If you live a predominantly sedentary lifestyle (desk job, work from home, retired and no longer working), your body naturally does lose some muscle, your bones become less dense, and your tissues become less elastic as you age. Your metabolism slows down making it harder to maintain healthy muscle mass and easier to hold onto body fat. Strength training, however, can actually stall that process and maintain your joint health, muscle health, and a healthy metabolism. 

Regular strength training (1-3x per week) has been shown in recent studies to be effective in combating osteoporosis, rheumatoid arthritis & sciatica while simultaneously increasing muscle tissue elasticity & strength. In fact, a two-year study of newly diagnosed rheumatoid arthritis patients discovered that strength training enhanced muscular strength by up to 59 percent while also improving physical function.

On top of that, strength training has also been shown to manage & prevent other chronic illnesses like: 

  • Heart disease
  • Type 2 diabetes
  • Obesity 
  • Asthma 
  • Cancer &
  • Even Dementia 

Not to mention the loads of other benefits that come along with it like increased cognitive function, improved posture, and a healthy boost of confidence.

What type of strength training is right for me? 

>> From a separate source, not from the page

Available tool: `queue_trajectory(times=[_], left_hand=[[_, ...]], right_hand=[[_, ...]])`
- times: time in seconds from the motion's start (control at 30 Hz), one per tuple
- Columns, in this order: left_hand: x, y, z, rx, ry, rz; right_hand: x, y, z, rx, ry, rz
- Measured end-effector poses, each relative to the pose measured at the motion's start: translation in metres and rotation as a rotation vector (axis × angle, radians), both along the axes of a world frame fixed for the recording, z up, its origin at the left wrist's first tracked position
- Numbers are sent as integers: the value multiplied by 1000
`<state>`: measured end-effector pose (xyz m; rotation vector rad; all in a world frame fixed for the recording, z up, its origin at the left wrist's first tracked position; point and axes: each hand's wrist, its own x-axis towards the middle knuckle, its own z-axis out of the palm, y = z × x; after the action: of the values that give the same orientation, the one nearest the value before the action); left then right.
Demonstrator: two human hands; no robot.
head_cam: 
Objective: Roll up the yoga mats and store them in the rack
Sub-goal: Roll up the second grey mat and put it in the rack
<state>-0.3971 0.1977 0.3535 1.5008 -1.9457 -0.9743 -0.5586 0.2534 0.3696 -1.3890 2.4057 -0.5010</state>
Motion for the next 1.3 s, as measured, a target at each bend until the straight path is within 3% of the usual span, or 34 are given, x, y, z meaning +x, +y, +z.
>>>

If you’re reading this, you’re probably above the age of 40 and just starting to get into strength training. That’s great, I admire that.  It’s important to remember that strength training is a SKILL, and like any other skill, it must be learned and practiced before you’re actually “skilled” at it.  So starting out with the basics is crucial if you hope to build a strong foundation that you can build on. 

That means addressing current muscular imbalances, improving joint stability & working on your primary movements like:

  • Pushing
  • Pulling
  • Squatting
  • Hingeing
  • Lungeing
  • Carrying 

Now, these movements are extraordinary for building strength with the real-world application but you need to know how to do them correctly or you can potentially cause more harm than good. My advice? Hire a QUALIFIED coach in your area that you can trust & feel comfortable working with. Investing in a coach can ensure you’re progressing safely and potentially save you months of trial, error & frustration. Once you’ve learned the basics and feel comfortable on your own you can go on your own  and keep on winning with the knowledge you’ve gained. Can’t afford a coach but still want to learn as you improve? Join The Bulletproof 

Bodies Facebook Group. 

Here are a few tips to help you get started

  • To get the most benefit from strength training, aim to do it 1 to 3 times a week for at least 30 minutes. You’ll want to include stretches and exercises for all major muscle groups. Try not to avoid training body parts because of joint pain, often times the site of joint pain is a result of a muscular imbalance in the surrounding area

  • You don’t need to join a gym with weight machines in order to strength train. You can do exercises at home using dumbbells, resistance bands, or resistance trainers.

  • Do your training at a time of day you feel 100%. If you have stiffness in the morning, avoid strength training then.

  • Make sure to warm up for a few minutes and do some type of mobility before diving into weight training. 
  • If you’re experiencing an arthritis flare-up, give weight training a rest until your inflammation subsides. In the meantime, you can focus on low-impact activities like walking or completing some Controlled Articular Rotations (joint circles)

A little muscle soreness after strength training is normal, but sharp pain is not. If an exercise or movement causes significant pain, stop doing it & reach out to your primary care physician.